◆ WHAT TO WORK ON: Go through the entries below and pick out every line with "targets".
++++++++++++++++++++
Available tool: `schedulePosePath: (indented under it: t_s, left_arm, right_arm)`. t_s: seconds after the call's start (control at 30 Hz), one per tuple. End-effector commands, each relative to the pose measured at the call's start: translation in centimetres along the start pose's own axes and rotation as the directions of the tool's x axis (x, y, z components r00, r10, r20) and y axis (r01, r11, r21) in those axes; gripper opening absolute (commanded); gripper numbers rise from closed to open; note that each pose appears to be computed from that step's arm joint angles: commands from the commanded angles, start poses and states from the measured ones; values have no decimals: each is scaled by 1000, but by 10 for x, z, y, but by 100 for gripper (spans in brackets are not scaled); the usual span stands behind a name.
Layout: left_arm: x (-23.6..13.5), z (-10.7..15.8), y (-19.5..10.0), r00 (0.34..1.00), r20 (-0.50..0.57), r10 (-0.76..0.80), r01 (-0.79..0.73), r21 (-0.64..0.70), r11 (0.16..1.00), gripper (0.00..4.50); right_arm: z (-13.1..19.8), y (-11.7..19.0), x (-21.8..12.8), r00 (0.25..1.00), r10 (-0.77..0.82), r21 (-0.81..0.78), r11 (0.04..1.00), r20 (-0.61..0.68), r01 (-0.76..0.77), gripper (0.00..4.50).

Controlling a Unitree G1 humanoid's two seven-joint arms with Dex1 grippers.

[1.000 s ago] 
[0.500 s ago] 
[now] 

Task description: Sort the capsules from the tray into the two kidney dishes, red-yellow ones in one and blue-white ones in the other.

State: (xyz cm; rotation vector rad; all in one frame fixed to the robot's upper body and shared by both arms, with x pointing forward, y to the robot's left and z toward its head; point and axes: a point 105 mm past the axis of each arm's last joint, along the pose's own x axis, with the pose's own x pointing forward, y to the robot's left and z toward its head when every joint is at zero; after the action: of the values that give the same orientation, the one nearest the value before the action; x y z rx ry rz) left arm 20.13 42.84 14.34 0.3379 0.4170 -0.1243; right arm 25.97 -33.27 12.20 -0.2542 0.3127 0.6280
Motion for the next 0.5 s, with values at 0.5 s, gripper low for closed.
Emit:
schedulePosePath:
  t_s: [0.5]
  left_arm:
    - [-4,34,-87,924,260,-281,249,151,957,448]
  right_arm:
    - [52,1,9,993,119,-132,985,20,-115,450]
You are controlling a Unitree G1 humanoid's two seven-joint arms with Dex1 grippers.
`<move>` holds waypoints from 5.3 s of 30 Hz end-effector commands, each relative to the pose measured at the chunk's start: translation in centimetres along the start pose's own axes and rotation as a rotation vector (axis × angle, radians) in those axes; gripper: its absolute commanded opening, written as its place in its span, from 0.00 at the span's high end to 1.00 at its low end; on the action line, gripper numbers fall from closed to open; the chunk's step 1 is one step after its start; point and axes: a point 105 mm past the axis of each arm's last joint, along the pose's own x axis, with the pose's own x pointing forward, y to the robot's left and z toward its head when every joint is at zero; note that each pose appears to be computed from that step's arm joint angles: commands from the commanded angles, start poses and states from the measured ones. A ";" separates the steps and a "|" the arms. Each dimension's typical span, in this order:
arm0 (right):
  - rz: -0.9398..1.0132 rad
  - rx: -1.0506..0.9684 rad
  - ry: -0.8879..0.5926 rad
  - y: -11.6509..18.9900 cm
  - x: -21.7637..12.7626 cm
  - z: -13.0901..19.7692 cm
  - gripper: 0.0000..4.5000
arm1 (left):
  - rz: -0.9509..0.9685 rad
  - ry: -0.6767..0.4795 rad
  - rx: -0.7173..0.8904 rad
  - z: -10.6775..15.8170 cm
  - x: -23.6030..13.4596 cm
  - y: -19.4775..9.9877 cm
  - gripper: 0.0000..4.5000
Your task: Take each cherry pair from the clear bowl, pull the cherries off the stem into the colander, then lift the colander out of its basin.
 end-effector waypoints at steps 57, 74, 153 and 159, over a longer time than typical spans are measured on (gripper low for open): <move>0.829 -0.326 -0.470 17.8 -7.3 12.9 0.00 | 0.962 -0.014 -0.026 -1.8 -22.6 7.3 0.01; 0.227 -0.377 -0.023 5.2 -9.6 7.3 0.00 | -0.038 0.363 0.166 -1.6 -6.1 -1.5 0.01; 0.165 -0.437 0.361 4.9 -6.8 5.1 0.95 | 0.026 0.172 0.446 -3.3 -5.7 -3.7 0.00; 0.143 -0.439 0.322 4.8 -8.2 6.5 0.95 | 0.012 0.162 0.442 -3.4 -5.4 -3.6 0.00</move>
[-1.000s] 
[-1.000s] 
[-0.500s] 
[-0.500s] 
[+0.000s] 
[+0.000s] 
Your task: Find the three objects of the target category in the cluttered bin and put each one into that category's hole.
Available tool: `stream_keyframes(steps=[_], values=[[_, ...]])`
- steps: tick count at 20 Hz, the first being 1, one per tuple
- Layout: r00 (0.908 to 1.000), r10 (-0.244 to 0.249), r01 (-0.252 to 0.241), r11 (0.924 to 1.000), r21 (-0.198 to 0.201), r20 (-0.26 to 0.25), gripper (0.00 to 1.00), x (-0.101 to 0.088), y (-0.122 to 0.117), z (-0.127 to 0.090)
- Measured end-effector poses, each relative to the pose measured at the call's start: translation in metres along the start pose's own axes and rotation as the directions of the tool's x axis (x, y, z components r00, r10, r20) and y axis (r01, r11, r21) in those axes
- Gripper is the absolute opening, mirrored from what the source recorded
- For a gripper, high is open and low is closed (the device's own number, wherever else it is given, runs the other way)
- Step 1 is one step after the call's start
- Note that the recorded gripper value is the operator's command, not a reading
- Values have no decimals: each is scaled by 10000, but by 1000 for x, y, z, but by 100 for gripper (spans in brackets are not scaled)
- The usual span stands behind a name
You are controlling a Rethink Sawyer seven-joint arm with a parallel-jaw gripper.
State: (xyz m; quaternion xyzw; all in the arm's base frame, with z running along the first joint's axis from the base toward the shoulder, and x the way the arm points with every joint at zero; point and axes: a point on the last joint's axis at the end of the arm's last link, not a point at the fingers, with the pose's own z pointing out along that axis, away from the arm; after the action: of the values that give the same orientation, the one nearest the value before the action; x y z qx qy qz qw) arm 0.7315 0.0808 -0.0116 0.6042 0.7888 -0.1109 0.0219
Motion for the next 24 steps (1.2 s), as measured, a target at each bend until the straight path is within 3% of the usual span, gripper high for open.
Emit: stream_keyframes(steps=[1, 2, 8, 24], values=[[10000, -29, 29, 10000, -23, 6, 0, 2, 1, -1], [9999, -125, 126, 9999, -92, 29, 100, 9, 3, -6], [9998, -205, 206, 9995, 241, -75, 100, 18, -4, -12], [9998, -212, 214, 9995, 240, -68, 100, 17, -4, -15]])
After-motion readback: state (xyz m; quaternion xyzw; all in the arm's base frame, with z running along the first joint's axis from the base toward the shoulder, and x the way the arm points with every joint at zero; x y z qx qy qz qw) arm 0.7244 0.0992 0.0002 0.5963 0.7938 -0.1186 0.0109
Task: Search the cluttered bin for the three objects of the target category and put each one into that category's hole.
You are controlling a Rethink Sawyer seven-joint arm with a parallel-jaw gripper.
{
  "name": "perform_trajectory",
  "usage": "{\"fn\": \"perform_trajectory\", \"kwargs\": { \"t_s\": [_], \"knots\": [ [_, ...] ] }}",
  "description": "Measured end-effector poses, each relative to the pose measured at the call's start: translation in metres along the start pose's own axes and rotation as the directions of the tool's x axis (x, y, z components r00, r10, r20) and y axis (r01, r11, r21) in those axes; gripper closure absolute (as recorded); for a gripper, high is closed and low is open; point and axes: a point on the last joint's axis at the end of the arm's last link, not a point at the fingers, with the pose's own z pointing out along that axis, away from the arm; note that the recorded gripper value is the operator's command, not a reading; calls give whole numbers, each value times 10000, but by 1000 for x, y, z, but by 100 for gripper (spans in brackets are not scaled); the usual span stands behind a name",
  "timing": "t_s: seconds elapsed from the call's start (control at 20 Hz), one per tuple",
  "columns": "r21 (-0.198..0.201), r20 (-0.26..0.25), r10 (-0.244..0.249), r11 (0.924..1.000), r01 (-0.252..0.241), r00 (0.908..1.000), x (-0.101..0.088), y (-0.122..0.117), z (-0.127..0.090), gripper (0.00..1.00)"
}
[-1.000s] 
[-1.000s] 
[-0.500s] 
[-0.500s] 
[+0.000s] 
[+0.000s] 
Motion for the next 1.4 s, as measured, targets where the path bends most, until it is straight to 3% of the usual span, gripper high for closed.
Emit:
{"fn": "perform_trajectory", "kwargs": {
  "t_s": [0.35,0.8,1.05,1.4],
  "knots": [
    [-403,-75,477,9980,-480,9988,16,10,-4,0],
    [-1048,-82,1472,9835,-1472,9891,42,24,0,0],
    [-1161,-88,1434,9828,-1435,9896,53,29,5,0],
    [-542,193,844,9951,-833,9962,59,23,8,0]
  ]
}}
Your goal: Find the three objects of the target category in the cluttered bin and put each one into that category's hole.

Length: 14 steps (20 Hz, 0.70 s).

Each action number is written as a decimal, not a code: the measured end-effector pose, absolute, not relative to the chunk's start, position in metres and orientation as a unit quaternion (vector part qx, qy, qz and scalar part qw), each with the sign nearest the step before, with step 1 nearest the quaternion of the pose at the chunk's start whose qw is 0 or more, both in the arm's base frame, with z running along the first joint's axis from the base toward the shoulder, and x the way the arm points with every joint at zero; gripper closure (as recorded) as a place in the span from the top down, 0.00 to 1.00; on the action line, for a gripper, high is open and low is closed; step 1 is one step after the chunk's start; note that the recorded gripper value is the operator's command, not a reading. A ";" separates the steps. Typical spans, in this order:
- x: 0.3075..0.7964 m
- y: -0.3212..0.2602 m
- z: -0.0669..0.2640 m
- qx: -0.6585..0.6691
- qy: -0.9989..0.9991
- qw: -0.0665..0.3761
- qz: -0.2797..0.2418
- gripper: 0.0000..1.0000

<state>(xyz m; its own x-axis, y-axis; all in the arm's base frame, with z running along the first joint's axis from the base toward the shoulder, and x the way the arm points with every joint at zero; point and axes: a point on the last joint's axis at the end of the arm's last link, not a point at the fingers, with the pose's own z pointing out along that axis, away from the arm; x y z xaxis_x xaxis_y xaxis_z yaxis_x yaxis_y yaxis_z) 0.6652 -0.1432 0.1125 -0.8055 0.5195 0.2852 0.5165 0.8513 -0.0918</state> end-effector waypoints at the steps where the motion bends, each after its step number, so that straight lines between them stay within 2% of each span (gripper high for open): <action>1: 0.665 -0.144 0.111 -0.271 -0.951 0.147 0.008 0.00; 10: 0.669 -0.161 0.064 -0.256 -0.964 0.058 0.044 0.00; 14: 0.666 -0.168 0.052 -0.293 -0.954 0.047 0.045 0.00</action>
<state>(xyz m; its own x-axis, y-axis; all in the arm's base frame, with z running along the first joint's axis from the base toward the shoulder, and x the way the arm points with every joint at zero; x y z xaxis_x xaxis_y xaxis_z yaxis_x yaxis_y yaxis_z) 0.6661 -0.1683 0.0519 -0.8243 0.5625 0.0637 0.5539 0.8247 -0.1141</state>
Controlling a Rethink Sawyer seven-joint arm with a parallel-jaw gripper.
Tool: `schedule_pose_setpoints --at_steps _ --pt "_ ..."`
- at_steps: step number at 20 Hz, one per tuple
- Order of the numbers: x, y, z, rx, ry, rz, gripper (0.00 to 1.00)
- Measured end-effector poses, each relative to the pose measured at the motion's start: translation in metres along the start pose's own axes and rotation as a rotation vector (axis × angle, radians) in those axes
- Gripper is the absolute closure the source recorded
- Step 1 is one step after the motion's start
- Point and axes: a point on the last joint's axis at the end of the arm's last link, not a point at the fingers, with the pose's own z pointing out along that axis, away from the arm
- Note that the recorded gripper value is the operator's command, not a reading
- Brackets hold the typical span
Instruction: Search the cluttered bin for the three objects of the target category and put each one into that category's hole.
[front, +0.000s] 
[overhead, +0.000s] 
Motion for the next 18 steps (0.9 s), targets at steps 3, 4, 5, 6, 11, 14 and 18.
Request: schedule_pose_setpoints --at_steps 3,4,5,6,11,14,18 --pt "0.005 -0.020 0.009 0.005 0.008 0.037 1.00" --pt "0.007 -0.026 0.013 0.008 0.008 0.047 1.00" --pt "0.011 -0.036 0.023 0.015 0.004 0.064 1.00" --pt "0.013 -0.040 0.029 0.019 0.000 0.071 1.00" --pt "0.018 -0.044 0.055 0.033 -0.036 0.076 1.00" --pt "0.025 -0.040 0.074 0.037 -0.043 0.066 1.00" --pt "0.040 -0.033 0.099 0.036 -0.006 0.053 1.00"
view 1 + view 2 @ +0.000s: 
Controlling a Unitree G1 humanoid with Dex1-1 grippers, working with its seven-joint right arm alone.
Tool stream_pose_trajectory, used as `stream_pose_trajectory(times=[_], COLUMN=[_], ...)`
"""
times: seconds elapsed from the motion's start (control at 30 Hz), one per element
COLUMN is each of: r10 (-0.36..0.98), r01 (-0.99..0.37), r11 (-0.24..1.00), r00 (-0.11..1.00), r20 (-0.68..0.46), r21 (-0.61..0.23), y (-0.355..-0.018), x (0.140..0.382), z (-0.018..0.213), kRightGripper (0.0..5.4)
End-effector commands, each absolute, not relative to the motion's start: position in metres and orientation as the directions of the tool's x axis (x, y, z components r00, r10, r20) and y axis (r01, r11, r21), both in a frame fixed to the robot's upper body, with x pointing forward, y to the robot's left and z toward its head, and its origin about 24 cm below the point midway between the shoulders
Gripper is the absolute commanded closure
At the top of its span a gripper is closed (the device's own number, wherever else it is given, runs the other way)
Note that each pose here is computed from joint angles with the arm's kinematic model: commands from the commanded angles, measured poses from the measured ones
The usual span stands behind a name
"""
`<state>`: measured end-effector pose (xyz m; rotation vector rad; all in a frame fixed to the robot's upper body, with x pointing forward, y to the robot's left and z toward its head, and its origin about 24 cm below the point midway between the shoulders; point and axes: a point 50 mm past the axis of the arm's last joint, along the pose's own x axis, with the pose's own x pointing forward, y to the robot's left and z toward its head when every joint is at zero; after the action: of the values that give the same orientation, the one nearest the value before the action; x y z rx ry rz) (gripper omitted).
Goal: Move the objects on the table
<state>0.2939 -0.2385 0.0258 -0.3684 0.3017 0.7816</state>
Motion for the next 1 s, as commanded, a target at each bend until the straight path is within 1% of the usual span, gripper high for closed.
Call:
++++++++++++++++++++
◆ REPLY TO THE TASK:
Motion for the next 1.4 s, as measured, targets where the path bends most, until it is straight to 3% of the usual span, gripper high for closed.
Motion for the next 18 steps (0.9 s), targets at steps 3, 4, 5, 6, 11, 14 and 18.

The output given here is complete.